Exercise requirements: One range is to be output from the listing below, exactly as written: the line with "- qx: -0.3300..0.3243" to the line with "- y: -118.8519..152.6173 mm", both kept.
■ ■ ■ ■ ■ ■ ■
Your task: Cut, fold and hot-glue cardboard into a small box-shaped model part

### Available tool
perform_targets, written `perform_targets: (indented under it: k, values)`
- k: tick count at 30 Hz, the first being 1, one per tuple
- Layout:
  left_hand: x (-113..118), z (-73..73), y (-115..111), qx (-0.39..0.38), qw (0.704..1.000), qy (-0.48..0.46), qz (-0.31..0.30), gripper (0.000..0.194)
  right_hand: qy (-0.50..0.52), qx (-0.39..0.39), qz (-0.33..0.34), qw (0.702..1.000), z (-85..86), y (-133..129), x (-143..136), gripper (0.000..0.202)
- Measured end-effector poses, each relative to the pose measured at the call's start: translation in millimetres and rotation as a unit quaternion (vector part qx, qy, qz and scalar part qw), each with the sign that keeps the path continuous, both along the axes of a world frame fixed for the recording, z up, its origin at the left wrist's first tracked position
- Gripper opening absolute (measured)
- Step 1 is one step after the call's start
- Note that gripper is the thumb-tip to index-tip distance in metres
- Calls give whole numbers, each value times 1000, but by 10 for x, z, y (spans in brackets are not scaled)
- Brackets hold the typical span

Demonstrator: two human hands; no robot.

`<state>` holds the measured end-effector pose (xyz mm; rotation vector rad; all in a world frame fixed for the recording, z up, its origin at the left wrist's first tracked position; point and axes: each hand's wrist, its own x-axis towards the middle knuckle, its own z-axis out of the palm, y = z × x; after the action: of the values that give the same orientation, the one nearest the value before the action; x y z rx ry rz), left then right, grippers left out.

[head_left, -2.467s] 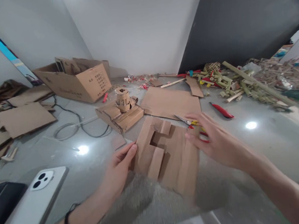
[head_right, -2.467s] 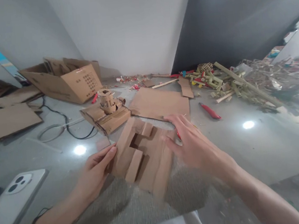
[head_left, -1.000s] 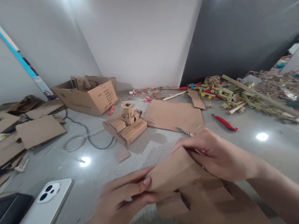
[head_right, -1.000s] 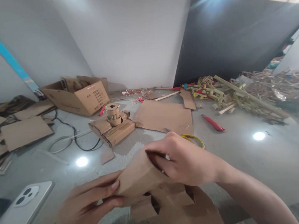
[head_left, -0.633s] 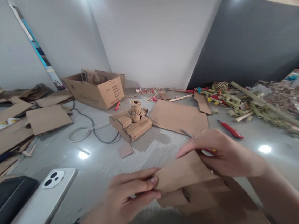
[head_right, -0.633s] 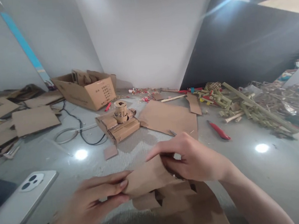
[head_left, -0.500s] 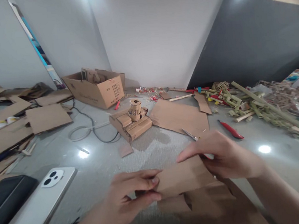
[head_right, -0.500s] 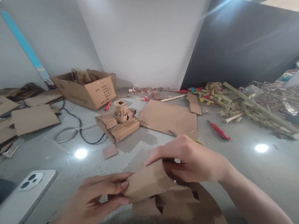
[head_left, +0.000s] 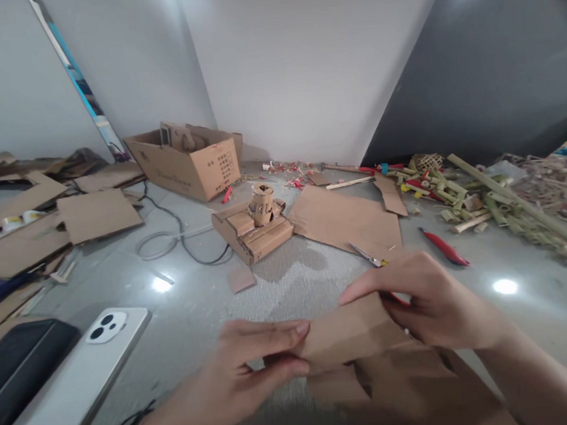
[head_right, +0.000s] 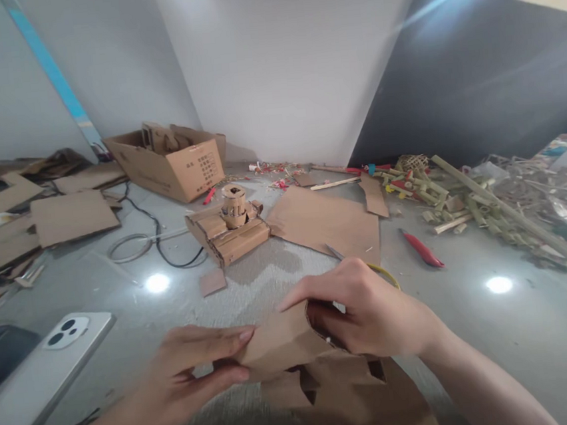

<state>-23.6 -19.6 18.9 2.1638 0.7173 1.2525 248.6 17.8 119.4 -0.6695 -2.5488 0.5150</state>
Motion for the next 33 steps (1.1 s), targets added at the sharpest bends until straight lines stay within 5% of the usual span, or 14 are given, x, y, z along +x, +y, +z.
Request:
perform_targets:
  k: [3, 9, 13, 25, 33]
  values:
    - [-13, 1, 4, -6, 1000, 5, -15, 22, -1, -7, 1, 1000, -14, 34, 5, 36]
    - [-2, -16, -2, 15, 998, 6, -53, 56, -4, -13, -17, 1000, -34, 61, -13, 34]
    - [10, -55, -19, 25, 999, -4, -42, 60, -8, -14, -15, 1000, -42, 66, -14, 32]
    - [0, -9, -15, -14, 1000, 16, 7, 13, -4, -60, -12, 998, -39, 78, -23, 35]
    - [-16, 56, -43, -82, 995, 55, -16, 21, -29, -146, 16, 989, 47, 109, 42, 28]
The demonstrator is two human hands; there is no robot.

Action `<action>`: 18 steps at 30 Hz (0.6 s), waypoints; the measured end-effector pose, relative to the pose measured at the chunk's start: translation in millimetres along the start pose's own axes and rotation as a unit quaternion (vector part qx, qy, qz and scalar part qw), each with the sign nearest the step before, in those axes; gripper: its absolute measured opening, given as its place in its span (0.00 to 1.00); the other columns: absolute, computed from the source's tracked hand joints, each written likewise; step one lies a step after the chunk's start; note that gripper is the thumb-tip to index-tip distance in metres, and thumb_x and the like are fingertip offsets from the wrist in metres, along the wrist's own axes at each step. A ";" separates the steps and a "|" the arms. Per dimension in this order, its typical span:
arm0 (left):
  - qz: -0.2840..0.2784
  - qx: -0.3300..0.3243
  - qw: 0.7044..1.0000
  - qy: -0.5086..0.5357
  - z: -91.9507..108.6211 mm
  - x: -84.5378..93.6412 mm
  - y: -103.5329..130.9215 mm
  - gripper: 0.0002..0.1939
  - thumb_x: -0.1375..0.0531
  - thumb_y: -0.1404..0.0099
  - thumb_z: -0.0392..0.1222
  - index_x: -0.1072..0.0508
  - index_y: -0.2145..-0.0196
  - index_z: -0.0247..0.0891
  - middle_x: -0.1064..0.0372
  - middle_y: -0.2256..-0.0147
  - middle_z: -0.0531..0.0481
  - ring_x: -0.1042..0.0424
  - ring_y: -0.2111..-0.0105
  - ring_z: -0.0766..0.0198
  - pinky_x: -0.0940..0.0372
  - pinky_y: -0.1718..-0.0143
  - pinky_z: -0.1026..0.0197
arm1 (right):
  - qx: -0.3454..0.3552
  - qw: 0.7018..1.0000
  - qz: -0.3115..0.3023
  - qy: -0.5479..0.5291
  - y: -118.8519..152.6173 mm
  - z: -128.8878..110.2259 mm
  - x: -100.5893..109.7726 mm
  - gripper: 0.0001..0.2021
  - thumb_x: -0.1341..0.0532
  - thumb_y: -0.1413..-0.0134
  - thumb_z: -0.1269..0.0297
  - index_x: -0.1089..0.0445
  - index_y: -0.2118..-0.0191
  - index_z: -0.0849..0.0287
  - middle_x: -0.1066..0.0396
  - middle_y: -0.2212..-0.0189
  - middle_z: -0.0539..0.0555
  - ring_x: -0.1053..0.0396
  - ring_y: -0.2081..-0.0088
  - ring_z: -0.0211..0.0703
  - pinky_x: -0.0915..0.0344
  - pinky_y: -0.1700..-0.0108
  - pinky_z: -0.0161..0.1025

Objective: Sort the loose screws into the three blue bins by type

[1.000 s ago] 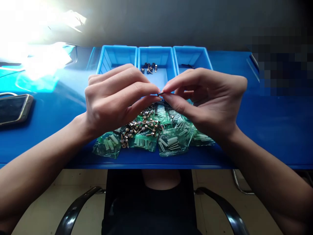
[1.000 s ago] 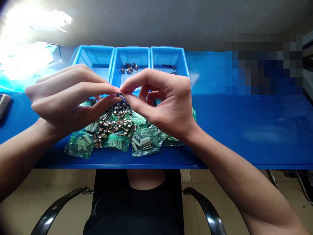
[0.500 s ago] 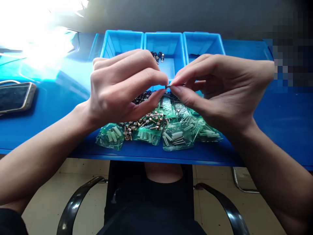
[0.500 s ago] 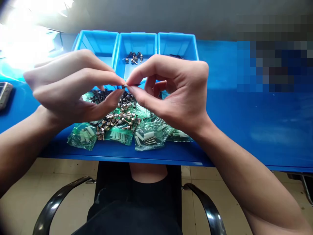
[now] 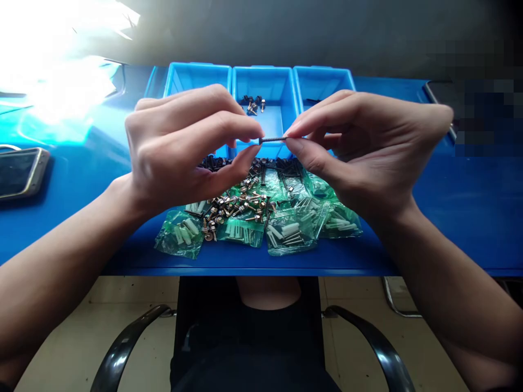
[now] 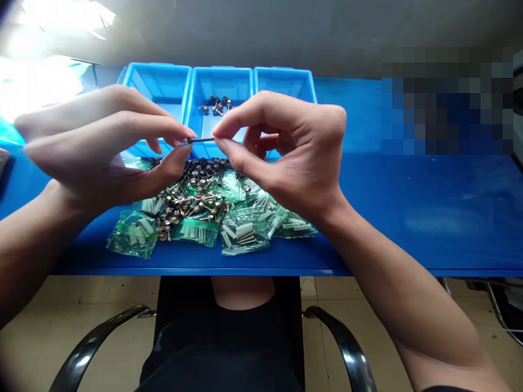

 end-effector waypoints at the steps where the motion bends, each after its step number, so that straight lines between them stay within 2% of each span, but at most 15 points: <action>1: 0.005 0.000 1.000 0.004 -0.8 0.2 0.0 0.07 0.34 0.27 0.37 0.22 0.52 0.39 0.18 0.58 0.49 0.18 0.63 0.61 0.24 0.64 0.59 | 0.003 1.000 0.007 -0.003 0.1 0.0 1.7 0.04 0.28 0.35 0.72 0.18 0.60 0.56 0.17 0.62 0.52 0.22 0.64 0.41 0.23 0.66 0.42; 5: 0.002 0.015 1.000 0.007 -3.5 -2.9 0.6 0.07 0.35 0.26 0.39 0.22 0.51 0.42 0.18 0.58 0.50 0.18 0.63 0.61 0.26 0.66 0.58 | -0.006 1.000 -0.003 0.008 0.7 -1.4 1.0 0.04 0.29 0.34 0.73 0.18 0.60 0.56 0.17 0.62 0.51 0.21 0.63 0.42 0.22 0.66 0.42; 8: 0.009 0.025 1.000 0.010 -5.2 -2.9 1.7 0.09 0.35 0.25 0.38 0.22 0.49 0.42 0.18 0.57 0.50 0.18 0.62 0.61 0.26 0.66 0.57 | -0.001 1.000 0.017 0.014 0.6 -3.2 4.9 0.02 0.28 0.34 0.70 0.18 0.60 0.56 0.17 0.62 0.51 0.21 0.64 0.42 0.22 0.65 0.42; 11: 0.047 0.028 0.998 0.013 -7.6 2.0 2.9 0.12 0.36 0.27 0.37 0.22 0.46 0.42 0.18 0.58 0.50 0.20 0.64 0.62 0.26 0.66 0.58 | 0.013 0.996 0.076 0.034 -3.6 2.4 18.6 0.03 0.28 0.35 0.71 0.17 0.60 0.56 0.16 0.62 0.53 0.21 0.65 0.42 0.22 0.65 0.42; 15: 0.083 0.051 0.995 -0.010 -13.4 6.6 4.4 0.14 0.38 0.28 0.34 0.21 0.48 0.45 0.21 0.62 0.52 0.24 0.69 0.64 0.29 0.70 0.58 | 0.021 0.972 0.207 0.108 -11.0 20.9 55.1 0.06 0.25 0.41 0.74 0.16 0.64 0.55 0.16 0.68 0.54 0.24 0.70 0.43 0.30 0.72 0.42; 16: 0.082 0.060 0.995 -0.019 -14.8 6.4 4.6 0.15 0.39 0.27 0.34 0.22 0.48 0.47 0.21 0.62 0.53 0.24 0.69 0.64 0.29 0.70 0.58 | 0.015 0.970 0.210 0.124 -13.6 26.3 59.4 0.06 0.24 0.42 0.73 0.16 0.65 0.55 0.16 0.68 0.54 0.25 0.72 0.42 0.34 0.74 0.42; 18: 0.076 0.072 0.994 -0.032 -15.5 6.5 4.8 0.15 0.40 0.27 0.34 0.23 0.48 0.49 0.21 0.62 0.54 0.23 0.67 0.65 0.28 0.69 0.58 | 0.004 0.975 0.158 0.159 -19.9 33.0 55.6 0.02 0.26 0.38 0.70 0.17 0.62 0.56 0.16 0.65 0.56 0.27 0.73 0.42 0.37 0.76 0.42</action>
Point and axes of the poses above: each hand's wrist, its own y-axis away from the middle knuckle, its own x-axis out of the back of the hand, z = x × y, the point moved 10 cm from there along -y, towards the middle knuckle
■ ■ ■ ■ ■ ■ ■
Written answer:
  - qx: -0.3300..0.3243
  - qw: 0.7044..1.0000
  - qy: -0.5086..0.5357
  - z: -91.9507..108.6211 mm
  - x: -84.5378..93.6412 mm
  - y: -103.5329..130.9215 mm
  - gripper: 0.0002..0.1939
  - thumb_x: -0.1375..0.0531
  - thumb_y: -0.1404..0.0099
  - thumb_z: -0.0392..0.1222
  - index_x: -0.1072..0.0508
  - index_y: -0.2145..-0.0196
  - index_z: -0.0247..0.0891
  - middle_x: -0.1064..0.0372
  - middle_y: -0.2256..-0.0147
  - middle_z: -0.0531..0.0481
  - ring_x: -0.1042..0.0424
  - ring_y: -0.2111..-0.0105
  - ring_z: -0.0766..0.0198
  - pinky_x: -0.0940..0.0372
  - pinky_y: -0.1718..-0.0143
  - pinky_z: -0.1026..0.0197
arm1 (right):
  - qx: -0.3454..0.3552
  - qw: 0.7018..1.0000
  - qz: -0.3115..0.3023
  - qy: -0.5479..0.5291
  - y: -118.8519..152.6173 mm

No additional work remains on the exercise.